第276章 道盟会议,本圣女才是大妇!
陆迟並未在逍遥楼久留,得到消息后便跟武鸣前往漱玉山庄,毕竟事关魔神瘴气,肯定需要仙登主持大局。
避免临时出现变故,云灵霜申请在逍遥楼附近盯著,由陆迟跟武鸣二人前往漱玉山庄匯报情况。
武鸣得知陆迟连魔神瘴气都能打听出来,敬佩之情溢於言表:“陆兄,你就进去一刻钟不到,脱个裤子的时间都不够,连这种事情都知道了,逍遥楼主莫非是你朋友?”
如果不是知道陆迟身家清白,他甚至怀疑逍遥楼是陆迟开的,这得多大能量才能摸清这种密辛。
而且看小廝送陆迟出来的模样,態度恭敬的像是对待天神。
陆迟抱著发財摩挲,一副抱猫逗鸟的世家公子模样:“人在江湖,难免有些人脉,能打探到有用消息就行。你那位朋友估计就是被魔神瘴气所连累,死於狂化妖魔手中,先看看前辈们怎么安排吧。”
?
你在窑子里还有人脉?
武鸣感觉自己像是个青瓜蛋子,愣了半晌才感慨道:“不愧是我的挚友,你我联手必天下无敌,小小常胜將军不在话下————”
“呵呵————”
陆迟发现武鸣越来越自信,他都不敢吹这种牛逼,闻言只能干笑两下回应,而后以最快速度赶到山庄。
漱玉山庄位於望乡城城郊,东面毗邻茫茫雪湖,南面便是巍峨壮丽的盘龙山,宅子占地面积很大,曾是望乡城主的私宅,后被道盟合理徵用。
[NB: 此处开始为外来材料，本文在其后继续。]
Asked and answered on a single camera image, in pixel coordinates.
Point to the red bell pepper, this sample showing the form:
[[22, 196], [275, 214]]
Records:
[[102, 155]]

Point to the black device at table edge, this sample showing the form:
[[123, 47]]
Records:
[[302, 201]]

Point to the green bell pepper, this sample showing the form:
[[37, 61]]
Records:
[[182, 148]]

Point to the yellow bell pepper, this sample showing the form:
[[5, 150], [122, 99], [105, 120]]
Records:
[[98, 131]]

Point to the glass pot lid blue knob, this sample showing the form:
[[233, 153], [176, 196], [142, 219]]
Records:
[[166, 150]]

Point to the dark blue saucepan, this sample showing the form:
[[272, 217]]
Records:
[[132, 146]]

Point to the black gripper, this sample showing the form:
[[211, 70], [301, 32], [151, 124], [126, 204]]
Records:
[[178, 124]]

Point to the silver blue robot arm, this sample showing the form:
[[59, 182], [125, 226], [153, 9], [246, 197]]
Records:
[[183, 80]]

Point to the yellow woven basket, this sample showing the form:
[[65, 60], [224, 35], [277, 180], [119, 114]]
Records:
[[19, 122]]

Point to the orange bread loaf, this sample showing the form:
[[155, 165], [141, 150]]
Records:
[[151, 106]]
晨曦微露,山庄氛围祥和清寂,偶尔传来雪貂觅食之声:“咯咯咯————”
武鸣是月海门弟子,按照正常流程,发现线索后应该优先上报月海门高层,继而功成身退即可。
但因为陆迟跟剑宗、朝廷关係都很密切,为此武鸣直接让仙鹤童子进去通报,看看哪位仙登有空就告诉哪位,同时收敛傻呵呵的笑,认真提醒道:“陆兄不要紧张,道盟老祖虽然境界高深,除了某些————嗯,其他前辈们都很德高望重,对晚辈很亲和。”
陆迟前能凤殿欺公主,后能回首戏圣女,还跟独孤掌教喝过大酒,怎么可能怯场,闻言回应道:“我不紧张,武兄你很紧张?”
武鸣確实有些紧绷,可见陆迟如此坦然,就算紧张也不可能说:“怎么可能哦,我没紧张,我这是尊重诸位仙祖罢了。陆兄你也別这么放鬆,態度儘量严肃点,免得让人觉得我们对前辈不敬————”
“多谢武兄提醒————”
陆迟倒是没在意这些,不过对山庄的布局很感兴趣,相较曼陀山庄而言,此地显然更加精妙。
大到绿植房屋,小到石子与花卉都遵循五行八卦原理。
而大殿布置更是很有门道,一般议事殿的格局都很明朗,在正中设一尊位,两侧席次雁行排列,自前而后,等级儼然,但漱玉殿却是直接一字排开。
以至於陆迟刚刚进去,就看到大冰坨子、魅魔跟小姨排排坐,旁边还有飘渺若仙的道盟盟主剑成子、忘机前辈跟一位苍老师太。
师太面生,但站在师太后方的少女却十分眼熟。
少女身著金色纱裙,满头粉发柔顺垂落,仅用一枚半圆玉冠装饰,气质仪態如同在山巔索居清修的圣女,但俏丽眉眼间又透著股朝气蓬勃的青春明媚。
桑青萝!
只是跟初见时相比,此时的桑师妹明显恬静典雅,再无混世魔王之態,就连湛蓝眼眸都很是寧静。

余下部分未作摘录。